Problem: The lines below that include "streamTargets" are to be found and copied.

Given records:
——
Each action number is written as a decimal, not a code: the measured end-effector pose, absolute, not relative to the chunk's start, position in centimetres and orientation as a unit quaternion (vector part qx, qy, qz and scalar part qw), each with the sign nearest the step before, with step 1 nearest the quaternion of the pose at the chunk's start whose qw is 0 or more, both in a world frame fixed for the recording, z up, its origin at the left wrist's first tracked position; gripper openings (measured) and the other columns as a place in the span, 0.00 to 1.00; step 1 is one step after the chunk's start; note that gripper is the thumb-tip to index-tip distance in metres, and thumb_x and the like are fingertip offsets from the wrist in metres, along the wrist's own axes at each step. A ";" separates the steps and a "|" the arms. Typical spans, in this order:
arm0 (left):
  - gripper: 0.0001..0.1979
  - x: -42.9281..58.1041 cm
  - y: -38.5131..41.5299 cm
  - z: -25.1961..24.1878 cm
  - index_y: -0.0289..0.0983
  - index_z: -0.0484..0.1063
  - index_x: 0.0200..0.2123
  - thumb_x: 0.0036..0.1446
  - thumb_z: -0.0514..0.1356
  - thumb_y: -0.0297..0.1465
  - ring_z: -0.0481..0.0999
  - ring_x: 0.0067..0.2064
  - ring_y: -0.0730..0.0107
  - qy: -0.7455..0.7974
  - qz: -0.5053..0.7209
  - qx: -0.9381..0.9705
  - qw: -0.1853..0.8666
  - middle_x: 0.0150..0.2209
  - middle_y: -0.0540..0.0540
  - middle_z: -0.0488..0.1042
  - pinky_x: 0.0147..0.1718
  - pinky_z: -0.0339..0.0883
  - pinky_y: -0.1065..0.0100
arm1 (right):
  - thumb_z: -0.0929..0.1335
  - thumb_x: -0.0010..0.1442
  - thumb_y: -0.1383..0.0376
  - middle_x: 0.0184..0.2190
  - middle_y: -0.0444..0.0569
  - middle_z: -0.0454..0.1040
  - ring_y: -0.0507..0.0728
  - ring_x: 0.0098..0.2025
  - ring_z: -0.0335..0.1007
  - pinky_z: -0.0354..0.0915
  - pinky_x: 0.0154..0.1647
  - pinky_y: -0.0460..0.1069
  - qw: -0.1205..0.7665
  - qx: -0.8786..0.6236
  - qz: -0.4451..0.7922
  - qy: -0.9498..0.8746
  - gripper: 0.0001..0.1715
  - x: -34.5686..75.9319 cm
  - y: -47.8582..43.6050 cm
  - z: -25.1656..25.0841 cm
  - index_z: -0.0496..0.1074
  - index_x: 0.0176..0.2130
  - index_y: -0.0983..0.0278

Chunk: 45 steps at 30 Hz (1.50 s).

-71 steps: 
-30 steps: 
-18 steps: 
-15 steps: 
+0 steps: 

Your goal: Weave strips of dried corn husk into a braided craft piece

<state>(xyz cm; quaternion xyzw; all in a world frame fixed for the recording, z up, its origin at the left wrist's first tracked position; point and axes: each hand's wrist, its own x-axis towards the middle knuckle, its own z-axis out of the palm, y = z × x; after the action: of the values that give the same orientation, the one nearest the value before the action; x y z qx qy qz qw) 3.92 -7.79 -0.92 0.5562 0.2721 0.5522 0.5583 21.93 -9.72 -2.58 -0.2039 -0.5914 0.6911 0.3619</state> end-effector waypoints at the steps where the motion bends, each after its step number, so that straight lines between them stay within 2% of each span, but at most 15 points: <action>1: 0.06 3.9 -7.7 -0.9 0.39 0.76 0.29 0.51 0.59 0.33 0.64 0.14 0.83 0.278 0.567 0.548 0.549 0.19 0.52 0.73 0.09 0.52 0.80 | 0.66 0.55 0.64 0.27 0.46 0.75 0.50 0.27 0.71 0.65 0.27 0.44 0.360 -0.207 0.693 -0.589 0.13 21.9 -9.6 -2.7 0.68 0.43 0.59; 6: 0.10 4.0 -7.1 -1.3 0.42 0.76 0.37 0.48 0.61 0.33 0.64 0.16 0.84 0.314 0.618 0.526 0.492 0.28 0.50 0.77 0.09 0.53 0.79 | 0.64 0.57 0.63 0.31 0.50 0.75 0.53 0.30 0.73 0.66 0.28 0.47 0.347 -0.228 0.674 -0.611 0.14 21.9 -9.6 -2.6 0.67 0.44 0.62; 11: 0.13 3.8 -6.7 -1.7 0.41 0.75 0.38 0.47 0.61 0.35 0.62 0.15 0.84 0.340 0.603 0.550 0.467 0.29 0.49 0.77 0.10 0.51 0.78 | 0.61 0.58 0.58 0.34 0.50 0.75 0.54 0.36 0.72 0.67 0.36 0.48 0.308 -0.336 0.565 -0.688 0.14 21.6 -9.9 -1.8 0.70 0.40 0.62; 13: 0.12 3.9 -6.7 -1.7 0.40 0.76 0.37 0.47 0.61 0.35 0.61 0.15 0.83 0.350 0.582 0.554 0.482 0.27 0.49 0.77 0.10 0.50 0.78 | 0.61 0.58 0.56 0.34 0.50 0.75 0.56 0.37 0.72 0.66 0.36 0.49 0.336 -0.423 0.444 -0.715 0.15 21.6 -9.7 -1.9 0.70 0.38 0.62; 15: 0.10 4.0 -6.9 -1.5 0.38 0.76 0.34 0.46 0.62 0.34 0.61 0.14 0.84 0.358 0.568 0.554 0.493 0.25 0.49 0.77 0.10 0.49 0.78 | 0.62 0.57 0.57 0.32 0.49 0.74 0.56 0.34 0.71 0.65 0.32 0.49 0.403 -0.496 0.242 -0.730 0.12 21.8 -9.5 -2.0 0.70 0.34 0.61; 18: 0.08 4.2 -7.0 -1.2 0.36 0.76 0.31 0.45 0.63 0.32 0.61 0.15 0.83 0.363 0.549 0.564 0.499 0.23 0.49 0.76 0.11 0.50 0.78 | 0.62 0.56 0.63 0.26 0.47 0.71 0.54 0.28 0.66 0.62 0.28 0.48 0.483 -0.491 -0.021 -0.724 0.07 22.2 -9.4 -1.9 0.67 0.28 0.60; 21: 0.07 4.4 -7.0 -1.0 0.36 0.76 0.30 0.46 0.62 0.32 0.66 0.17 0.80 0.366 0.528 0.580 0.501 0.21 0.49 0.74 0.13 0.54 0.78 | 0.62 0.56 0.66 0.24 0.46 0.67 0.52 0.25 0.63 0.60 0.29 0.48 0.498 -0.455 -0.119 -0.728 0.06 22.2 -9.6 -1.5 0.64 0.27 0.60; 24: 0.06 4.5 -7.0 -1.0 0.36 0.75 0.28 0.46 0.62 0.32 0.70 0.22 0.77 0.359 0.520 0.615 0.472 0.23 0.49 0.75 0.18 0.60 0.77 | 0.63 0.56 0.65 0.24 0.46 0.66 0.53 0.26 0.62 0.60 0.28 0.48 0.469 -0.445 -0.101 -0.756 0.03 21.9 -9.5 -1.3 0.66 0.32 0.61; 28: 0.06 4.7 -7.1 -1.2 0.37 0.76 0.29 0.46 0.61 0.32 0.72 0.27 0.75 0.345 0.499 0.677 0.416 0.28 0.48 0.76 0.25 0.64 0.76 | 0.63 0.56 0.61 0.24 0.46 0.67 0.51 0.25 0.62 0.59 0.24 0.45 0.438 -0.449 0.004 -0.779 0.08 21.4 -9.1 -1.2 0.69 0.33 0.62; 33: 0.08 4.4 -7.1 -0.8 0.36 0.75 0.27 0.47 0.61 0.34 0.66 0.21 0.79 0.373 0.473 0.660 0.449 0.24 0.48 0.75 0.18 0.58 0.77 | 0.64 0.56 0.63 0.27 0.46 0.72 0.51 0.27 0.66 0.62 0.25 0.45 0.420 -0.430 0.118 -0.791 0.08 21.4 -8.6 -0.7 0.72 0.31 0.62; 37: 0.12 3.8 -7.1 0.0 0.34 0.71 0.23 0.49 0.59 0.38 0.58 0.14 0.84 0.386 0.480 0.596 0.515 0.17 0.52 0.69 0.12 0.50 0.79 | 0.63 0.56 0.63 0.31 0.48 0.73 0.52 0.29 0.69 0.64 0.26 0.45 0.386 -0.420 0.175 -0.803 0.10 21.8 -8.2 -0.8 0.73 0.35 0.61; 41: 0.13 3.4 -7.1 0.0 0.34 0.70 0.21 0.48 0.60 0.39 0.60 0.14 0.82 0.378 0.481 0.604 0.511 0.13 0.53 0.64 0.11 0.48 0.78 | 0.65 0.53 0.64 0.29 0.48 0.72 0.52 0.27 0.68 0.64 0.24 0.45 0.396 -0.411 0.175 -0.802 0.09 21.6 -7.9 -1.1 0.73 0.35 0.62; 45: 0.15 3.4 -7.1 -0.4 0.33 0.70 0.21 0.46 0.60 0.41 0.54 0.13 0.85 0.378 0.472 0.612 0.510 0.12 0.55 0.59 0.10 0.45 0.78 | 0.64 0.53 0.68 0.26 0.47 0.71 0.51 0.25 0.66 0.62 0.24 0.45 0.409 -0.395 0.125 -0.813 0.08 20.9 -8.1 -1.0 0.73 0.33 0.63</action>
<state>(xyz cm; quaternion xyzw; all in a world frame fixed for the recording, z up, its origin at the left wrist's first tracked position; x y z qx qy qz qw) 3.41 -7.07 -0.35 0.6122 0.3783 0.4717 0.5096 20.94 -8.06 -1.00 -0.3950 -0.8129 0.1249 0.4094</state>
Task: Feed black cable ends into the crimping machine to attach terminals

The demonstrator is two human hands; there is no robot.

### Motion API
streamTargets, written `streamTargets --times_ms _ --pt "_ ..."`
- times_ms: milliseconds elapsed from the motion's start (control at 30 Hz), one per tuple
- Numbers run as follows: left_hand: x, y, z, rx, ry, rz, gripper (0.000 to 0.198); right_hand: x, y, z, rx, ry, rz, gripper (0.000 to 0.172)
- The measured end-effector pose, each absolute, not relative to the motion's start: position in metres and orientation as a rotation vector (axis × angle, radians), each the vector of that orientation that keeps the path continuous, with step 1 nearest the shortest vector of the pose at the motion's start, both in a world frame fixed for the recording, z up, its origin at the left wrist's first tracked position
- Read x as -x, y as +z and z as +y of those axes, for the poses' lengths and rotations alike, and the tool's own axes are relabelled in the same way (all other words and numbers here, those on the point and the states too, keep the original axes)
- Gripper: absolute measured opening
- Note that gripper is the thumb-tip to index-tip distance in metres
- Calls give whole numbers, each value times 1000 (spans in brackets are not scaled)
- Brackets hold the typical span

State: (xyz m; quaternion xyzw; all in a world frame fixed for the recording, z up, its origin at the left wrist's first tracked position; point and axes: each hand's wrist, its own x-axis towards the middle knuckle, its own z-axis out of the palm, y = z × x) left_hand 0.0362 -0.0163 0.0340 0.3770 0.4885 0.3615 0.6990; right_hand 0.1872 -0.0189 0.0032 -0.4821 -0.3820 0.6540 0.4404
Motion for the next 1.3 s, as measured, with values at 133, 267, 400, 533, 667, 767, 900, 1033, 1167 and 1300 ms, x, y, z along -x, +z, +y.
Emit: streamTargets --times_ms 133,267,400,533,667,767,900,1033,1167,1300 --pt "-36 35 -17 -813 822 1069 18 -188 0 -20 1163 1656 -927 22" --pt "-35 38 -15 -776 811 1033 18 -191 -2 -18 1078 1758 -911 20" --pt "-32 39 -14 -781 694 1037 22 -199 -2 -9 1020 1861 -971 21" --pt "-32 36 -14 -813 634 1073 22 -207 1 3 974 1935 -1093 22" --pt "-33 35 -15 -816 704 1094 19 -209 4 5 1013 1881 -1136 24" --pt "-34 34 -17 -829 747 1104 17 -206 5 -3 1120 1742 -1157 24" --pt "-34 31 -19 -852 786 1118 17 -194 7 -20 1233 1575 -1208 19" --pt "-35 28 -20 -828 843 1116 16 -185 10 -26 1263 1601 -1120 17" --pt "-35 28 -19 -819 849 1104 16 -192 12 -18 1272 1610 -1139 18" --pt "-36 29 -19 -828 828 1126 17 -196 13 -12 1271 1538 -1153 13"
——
Task answer:
streamTargets, written `streamTargets --times_ms _ --pt "_ ..."`
Emit: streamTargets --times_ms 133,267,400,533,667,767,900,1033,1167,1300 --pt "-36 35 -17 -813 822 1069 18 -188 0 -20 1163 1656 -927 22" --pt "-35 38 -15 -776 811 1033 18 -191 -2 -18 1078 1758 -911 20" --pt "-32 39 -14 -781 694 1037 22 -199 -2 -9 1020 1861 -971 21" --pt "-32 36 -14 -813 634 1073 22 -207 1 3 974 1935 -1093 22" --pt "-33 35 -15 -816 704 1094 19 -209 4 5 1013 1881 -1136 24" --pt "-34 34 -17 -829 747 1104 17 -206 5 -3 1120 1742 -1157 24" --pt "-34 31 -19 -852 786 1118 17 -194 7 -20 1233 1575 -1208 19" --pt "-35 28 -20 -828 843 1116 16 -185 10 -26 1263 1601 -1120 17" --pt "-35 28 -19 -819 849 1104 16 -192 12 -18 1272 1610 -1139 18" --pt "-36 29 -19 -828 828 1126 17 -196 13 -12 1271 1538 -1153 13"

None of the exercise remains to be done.